Spy war heating up
It is nine years since the Berlin Wall was torn down. Yet Germany's counter-intelligence services are still fighting battles straight out of Europe's Cold War past.
Earlier this year the military security service, known by the German acronym MAD, stumbled across a spy in the army's own ranks, selling sensitive information to the Russians. Using sophisticated, computer-aided decoding techniques to perform an operation most civilian radio audiences would recognise as twiddling the short-wave dial at random, a MAD officer picked up a message from Moscow.
It was a series of instructions telling the agent where to leave his documents. When the spy turned up as instructed, MAD was there to arrest him.
Most of Europe's cloak-and-dagger stories are more prosaic. Industrial, not military, espionage is the name of the game. And Germany, especially the former Cold War battleground of Berlin, is still the central target for the Russian secret services - not to mention the American, French, Middle Eastern and even Chinese espionage agencies, which are all snooping on Europe's biggest industrial power.

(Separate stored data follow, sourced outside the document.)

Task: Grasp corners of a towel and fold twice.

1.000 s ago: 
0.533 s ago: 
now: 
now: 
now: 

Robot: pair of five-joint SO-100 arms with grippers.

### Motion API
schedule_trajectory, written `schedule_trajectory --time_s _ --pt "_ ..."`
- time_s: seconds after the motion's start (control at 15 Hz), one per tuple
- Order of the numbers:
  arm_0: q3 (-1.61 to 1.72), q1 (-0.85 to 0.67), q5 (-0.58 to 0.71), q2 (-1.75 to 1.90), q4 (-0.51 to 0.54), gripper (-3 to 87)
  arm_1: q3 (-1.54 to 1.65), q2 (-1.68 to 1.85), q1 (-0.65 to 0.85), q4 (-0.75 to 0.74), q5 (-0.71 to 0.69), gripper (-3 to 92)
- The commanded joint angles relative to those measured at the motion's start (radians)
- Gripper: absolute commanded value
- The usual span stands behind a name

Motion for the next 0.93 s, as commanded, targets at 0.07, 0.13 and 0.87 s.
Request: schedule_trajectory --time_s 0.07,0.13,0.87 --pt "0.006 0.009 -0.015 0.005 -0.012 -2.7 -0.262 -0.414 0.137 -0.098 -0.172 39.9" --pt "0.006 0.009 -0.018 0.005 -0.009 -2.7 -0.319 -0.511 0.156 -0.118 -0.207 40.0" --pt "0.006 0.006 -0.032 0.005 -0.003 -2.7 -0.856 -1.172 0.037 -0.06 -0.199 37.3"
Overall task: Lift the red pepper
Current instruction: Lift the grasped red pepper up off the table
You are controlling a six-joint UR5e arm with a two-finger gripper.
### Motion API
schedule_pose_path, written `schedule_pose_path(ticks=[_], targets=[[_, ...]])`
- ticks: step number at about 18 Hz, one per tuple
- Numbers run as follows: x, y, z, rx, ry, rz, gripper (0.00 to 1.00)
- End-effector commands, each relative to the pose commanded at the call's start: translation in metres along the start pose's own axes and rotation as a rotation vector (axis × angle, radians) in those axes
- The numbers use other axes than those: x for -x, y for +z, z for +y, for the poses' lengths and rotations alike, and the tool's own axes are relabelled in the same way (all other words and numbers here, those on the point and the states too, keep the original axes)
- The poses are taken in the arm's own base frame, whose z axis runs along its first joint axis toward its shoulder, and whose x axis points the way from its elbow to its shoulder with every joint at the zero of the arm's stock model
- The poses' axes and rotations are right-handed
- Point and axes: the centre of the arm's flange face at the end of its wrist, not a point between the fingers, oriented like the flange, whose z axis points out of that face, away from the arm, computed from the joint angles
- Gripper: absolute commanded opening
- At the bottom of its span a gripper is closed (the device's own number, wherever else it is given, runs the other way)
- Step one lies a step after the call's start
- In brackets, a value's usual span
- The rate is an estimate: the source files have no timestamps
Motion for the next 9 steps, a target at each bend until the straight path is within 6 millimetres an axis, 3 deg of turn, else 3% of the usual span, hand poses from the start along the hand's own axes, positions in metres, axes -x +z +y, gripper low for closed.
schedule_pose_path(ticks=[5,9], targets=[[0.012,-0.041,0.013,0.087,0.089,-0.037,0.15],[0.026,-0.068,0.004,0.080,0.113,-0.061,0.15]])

Late last month, Berlin interior ministry secretary Kuno Boese warned that foreign agencies were stepping up their work ahead of next year's transfer of the federal capital and all the foreign embassies from Bonn to Berlin.
Claiming the city's status as a centre for commerce and scientific research made it a prime target for East European and Middle Eastern spies, he said countries such as Syria, Iran and Iraq were as determined to get a foothold in the new capital and exercise influence over their own nationals working here as they were to gather sensitive information.